In summary, although unionid mussel assemblages exhibited positive associations with more forested land cover, coarser substrates, higher dissolved oxygen concentrations, and lower temperature, these relationships do not explain the paucity and sporadic distribution of mussels in these coastal plain streams. Potentially, other unmeasured factors prevent mussels from occurring, or as suggested herein, climatic impacts may be reducing mussel densities periodically, with long-term recovery that is not apparent in snapshot mussel surveys. Where mussels occur, mussel abundance and richness both decline rapidly with higher levels of fine sediment sizes and less dramatically with more agricultural use in the upstream watershed, lower dissolved oxygen, and warmer stream temperatures. Forested land cover was associated with coarser substrate, higher dissolved oxygen, and cooler temperatures. Therefore, protection and regeneration of forested land cover would likely promote freshwater mussel abundance and richness in these coastal plain stream systems.

Author Contributions

Conceptualization, C.T.B., M.D.K. and W.E.K.; Formal analysis, M.D.K.; Funding acquisition, W.E.K.; Investigation, C.T.B. and T.E.P.; Writing – original draft, C.T.B.; Writing—review & editing, M.D.K., T.E.P. and W.E.K. All authors have read and agreed to the published version of the manuscript.

Funding

This research was supported by funding from the U.S. Fish and Wildlife Service, as well as the National Institute of Food and Agriculture, U.S. Department of Agriculture, under the McIntire-Stennis Cooperative Forestry Program as project number LAB-94335.

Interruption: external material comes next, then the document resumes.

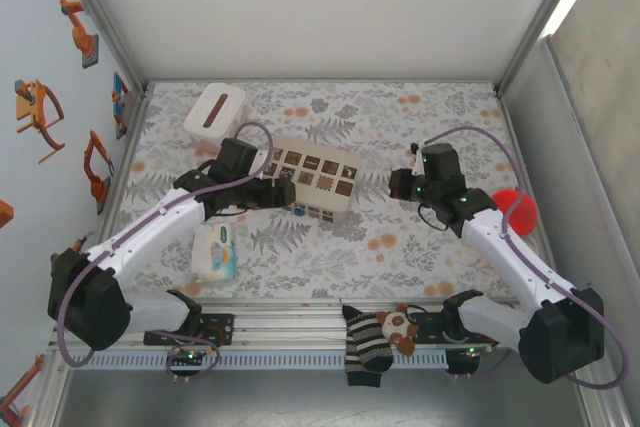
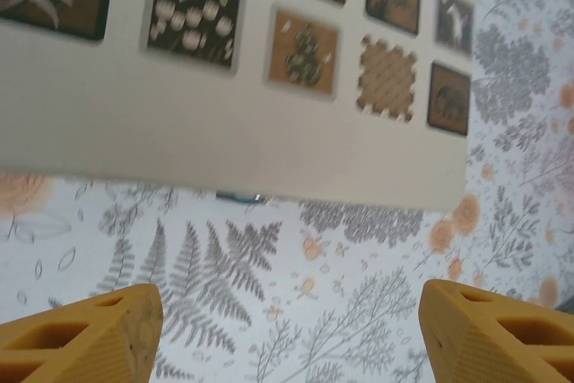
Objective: Unlock the padlock with the key
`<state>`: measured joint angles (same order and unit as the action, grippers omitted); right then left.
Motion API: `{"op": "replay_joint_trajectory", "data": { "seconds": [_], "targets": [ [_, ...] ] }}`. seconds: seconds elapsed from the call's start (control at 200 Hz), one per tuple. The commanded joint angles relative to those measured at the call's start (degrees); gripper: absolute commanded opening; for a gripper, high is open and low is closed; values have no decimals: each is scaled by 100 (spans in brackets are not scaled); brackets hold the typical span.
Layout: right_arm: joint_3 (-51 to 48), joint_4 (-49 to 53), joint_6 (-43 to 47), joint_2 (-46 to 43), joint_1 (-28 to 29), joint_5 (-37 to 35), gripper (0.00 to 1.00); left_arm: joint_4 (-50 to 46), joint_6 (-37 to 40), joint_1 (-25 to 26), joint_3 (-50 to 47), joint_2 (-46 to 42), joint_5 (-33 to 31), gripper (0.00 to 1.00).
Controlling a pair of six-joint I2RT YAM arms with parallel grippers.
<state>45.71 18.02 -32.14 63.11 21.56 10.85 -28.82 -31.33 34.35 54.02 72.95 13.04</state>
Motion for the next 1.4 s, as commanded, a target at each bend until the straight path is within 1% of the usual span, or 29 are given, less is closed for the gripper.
{"op": "replay_joint_trajectory", "data": {
  "seconds": [0.0,0.135,0.245,0.316,0.451,0.586,0.776,1.047,1.272,1.398],
  "targets": [
    [-98,-639,-313,188,33,411,0,45,-416,-17,-417,-66,121,76],
    [-21,-985,-483,550,192,765,0,678,-721,-25,-586,253,508,76],
    [23,-1426,-718,948,397,962,0,1029,-808,-67,-582,401,420,77],
    [64,-1707,-846,1267,548,980,0,1254,-833,-174,-605,493,419,79],
    [299,-2311,-1076,1955,792,1169,0,1803,-918,-482,-671,785,846,79],
    [696,-2561,-1147,2600,954,1348,0,1949,-883,-630,-556,1085,1036,80],
    [1020,-2726,-1201,3159,987,1375,0,2072,-842,-666,-363,1490,1216,80],
    [972,-2200,-1004,3245,923,989,0,2179,-747,-597,60,1959,1310,79],
    [693,-1991,-731,2999,529,963,0,2161,-620,-443,605,2509,1390,80],
    [711,-1779,-453,2971,339,1039,0,2283,-598,-403,680,2572,1430,80]
  ]
}}
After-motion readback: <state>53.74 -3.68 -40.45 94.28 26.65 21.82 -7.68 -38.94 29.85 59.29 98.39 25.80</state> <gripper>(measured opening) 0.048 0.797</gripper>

Institutional Review Board Statement

Not applicable for studies involving invertebrates.

Informed Consent Statement

Not applicable.

Data Availability Statement

The data presented in this study are available in the tables in this manuscript.

Acknowledgments

We thank A. Raynie Harlan, Jacob Boone, Kristy Capelle, Erin Thayer, and Rene Saucier for their assistance with this project. This manuscript was approved for publication by the Director of the Louisiana Agricultural Experiment Station as manuscript 2020-241-34926.

Conflicts of Interest

The authors declare no conflict of interest.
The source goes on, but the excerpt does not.